> PROMPT
Find the line holding "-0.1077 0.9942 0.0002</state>" in the entries below. Give it again exactly, along with every line after it up to and including the line holding "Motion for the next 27".

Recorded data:
- - - -

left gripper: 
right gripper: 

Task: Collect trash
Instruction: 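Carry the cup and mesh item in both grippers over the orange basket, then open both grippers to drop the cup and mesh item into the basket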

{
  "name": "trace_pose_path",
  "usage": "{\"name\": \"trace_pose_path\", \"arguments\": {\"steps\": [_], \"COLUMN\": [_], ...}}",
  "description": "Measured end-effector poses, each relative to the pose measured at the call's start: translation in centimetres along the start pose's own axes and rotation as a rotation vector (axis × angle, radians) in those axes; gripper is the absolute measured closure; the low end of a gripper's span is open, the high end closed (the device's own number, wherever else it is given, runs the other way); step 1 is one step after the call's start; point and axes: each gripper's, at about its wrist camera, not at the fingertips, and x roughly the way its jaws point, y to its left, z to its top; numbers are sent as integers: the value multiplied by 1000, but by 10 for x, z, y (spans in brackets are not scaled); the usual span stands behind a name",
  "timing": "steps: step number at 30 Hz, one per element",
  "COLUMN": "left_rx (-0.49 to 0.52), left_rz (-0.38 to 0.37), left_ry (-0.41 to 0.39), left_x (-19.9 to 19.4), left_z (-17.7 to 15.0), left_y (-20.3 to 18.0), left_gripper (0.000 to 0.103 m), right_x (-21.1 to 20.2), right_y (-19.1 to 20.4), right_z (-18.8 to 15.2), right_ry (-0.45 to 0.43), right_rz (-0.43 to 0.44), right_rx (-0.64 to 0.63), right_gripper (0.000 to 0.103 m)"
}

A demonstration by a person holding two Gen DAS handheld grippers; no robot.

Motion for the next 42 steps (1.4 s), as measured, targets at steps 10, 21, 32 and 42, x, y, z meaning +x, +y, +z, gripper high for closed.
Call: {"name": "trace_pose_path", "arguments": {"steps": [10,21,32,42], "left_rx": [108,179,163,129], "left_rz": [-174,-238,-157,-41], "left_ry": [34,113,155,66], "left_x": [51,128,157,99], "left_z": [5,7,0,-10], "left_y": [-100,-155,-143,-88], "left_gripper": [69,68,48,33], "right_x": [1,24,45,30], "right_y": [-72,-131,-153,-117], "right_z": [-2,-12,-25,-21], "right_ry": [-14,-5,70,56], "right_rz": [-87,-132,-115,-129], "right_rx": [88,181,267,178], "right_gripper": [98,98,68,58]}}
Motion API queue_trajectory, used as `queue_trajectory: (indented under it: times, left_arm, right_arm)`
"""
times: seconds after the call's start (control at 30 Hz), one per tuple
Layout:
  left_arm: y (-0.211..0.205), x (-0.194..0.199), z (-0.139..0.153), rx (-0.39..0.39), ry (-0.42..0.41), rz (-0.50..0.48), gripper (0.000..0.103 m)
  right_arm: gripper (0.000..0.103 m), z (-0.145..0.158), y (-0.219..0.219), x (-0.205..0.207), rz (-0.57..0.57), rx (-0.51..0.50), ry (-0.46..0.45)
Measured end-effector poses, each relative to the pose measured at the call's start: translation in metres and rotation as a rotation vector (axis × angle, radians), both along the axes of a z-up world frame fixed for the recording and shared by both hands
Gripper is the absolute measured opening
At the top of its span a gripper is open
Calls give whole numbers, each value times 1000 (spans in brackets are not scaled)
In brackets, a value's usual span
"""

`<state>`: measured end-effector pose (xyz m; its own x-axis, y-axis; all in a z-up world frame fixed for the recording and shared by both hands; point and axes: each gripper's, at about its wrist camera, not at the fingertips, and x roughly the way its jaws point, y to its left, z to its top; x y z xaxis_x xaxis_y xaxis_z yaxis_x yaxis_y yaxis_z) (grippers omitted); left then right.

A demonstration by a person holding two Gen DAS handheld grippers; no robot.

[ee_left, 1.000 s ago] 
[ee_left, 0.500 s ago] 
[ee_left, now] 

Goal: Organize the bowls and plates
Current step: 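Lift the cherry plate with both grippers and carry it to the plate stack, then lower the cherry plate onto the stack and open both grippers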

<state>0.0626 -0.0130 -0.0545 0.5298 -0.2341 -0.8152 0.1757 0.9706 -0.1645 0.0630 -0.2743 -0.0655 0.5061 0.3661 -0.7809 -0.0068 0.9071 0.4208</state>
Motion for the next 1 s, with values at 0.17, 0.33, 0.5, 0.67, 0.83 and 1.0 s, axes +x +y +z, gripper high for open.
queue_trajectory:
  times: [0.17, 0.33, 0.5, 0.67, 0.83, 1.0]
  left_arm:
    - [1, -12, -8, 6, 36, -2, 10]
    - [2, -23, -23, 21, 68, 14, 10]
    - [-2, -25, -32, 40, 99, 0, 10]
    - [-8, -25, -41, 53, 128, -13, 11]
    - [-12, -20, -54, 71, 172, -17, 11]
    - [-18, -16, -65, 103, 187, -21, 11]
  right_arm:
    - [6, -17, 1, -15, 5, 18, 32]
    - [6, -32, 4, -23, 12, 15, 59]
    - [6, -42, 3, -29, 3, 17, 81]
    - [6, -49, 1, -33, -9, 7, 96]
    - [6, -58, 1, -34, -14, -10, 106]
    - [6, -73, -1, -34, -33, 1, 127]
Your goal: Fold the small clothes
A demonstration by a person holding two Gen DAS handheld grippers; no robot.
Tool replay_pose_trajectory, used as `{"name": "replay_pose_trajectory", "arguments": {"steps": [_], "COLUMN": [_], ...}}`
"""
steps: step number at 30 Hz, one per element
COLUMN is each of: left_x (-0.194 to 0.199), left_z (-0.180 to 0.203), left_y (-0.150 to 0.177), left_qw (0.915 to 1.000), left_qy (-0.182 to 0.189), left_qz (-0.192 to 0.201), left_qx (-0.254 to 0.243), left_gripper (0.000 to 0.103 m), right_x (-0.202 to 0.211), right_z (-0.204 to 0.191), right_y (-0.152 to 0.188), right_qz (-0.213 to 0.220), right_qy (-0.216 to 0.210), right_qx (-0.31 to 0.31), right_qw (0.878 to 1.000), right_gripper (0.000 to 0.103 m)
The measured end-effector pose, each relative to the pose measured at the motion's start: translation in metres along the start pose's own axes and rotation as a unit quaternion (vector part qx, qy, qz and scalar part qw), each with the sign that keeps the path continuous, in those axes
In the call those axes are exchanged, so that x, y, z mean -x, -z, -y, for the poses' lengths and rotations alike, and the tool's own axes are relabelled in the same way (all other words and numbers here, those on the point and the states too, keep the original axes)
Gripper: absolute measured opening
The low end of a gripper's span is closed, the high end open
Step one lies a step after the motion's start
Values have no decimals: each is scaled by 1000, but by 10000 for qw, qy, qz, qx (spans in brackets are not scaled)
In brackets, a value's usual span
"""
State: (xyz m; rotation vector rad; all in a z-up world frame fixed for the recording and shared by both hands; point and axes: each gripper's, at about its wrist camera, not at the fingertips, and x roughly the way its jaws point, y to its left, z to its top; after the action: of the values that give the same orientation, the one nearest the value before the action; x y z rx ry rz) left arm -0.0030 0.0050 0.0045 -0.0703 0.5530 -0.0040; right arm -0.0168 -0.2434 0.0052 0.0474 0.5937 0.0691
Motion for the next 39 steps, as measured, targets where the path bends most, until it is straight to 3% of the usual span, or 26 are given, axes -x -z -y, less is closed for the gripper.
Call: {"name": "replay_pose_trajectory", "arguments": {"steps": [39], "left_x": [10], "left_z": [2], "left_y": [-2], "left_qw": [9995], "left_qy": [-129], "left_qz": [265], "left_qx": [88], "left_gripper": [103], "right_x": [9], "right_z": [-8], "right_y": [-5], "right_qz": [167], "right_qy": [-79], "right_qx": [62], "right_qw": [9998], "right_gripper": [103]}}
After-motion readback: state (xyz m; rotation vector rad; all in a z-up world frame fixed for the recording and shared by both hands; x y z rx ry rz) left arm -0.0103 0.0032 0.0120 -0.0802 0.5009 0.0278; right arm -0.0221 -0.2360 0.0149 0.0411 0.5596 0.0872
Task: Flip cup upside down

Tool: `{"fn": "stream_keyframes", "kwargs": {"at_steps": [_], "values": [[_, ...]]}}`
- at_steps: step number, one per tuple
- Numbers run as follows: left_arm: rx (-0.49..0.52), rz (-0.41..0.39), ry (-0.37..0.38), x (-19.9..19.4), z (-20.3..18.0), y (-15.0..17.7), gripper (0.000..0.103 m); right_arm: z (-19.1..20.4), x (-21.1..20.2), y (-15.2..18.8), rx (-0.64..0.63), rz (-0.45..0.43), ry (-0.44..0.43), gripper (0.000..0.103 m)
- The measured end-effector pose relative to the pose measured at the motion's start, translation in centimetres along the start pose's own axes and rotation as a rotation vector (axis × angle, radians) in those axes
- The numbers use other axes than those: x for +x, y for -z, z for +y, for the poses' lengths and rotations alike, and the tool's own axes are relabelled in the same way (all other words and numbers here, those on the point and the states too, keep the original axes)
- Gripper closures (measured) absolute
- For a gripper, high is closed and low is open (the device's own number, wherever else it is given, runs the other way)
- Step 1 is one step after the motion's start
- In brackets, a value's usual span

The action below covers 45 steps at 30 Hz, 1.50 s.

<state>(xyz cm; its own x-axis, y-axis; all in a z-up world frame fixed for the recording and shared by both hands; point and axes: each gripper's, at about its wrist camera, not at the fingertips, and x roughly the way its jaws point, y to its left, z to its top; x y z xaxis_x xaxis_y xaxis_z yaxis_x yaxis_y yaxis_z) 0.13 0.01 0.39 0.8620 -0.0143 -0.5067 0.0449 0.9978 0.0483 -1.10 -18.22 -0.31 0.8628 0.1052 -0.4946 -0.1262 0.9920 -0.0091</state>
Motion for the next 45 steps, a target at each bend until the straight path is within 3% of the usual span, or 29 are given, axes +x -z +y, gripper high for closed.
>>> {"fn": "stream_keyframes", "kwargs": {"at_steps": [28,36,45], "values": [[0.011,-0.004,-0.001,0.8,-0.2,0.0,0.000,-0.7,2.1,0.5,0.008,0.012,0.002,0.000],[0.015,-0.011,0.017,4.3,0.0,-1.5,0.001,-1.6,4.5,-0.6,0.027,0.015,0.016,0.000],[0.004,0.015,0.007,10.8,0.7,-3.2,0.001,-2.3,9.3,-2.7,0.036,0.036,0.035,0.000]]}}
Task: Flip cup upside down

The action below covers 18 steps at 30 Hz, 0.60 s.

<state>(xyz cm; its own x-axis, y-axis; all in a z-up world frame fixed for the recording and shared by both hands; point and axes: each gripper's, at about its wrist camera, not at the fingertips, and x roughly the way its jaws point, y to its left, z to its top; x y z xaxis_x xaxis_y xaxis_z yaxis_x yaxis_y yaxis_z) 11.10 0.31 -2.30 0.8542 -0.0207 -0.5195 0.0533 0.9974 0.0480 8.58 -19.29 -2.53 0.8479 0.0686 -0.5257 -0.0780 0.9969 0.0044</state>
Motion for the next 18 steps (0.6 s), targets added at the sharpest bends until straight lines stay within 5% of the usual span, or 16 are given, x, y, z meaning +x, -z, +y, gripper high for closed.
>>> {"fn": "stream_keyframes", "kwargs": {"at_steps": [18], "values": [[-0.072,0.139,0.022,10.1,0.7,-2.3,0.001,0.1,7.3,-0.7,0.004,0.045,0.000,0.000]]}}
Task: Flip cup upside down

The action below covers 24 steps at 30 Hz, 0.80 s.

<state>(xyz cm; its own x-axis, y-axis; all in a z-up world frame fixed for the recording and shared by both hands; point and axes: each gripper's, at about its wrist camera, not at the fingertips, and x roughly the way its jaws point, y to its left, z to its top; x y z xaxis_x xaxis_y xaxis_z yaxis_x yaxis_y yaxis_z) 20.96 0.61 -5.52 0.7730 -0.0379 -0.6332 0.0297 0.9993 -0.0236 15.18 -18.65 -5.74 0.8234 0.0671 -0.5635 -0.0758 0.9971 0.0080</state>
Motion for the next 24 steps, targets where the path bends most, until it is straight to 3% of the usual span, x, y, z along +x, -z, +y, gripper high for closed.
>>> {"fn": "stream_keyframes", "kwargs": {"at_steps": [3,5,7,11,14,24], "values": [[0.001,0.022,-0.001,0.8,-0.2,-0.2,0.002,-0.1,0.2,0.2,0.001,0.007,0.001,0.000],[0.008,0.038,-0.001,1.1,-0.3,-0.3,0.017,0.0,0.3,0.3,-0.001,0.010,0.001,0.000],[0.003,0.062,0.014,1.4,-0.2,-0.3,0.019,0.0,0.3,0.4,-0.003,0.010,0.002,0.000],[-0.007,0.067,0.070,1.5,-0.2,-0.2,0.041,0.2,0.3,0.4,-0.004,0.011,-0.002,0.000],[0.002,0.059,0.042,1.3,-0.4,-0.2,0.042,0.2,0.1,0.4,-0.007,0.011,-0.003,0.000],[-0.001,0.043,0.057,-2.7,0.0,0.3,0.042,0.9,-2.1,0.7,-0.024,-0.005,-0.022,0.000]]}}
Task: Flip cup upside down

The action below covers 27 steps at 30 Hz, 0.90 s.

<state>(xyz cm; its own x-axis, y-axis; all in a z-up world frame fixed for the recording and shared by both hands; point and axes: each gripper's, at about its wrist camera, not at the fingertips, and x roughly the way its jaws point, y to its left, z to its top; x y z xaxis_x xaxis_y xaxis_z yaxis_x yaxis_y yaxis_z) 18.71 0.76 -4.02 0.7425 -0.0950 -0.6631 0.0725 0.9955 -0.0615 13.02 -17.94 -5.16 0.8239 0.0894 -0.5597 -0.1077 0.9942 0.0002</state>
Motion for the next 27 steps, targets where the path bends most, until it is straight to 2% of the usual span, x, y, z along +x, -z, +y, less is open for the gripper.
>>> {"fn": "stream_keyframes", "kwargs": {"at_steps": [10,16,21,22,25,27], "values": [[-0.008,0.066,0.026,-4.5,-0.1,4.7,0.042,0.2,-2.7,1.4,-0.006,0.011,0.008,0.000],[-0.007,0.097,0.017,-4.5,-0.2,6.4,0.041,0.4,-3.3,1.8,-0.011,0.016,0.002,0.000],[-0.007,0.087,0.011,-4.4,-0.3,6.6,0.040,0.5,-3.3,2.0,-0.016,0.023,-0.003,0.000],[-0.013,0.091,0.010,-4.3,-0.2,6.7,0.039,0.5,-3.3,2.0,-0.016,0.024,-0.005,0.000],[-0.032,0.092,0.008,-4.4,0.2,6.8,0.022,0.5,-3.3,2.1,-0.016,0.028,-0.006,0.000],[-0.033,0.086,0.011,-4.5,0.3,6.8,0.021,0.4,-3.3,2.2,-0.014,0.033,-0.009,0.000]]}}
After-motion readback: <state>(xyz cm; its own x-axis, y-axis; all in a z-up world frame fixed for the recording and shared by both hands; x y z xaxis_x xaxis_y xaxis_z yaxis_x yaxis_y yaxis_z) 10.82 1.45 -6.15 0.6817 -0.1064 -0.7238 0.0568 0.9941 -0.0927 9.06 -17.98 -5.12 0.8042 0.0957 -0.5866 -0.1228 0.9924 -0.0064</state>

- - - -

> OUTPUT
<state>(xyz cm; its own x-axis, y-axis; all in a z-up world frame fixed for the recording and shared by both hands; point and axes: each gripper's, at about its wrist camera, not at the fingertips, and x roughly the way its jaws point, y to its left, z to its top; x y z xaxis_x xaxis_y xaxis_z yaxis_x yaxis_y yaxis_z) 18.71 0.76 -4.02 0.7425 -0.0950 -0.6631 0.0725 0.9955 -0.0615 13.02 -17.94 -5.16 0.8239 0.0894 -0.5597 -0.1077 0.9942 0.0002</state>
Motion for the next 27 steps, targets where the path bends most, until it is straight to 2% of the usual span, x, y, z along +x, -z, +y, less is open for the gripper.

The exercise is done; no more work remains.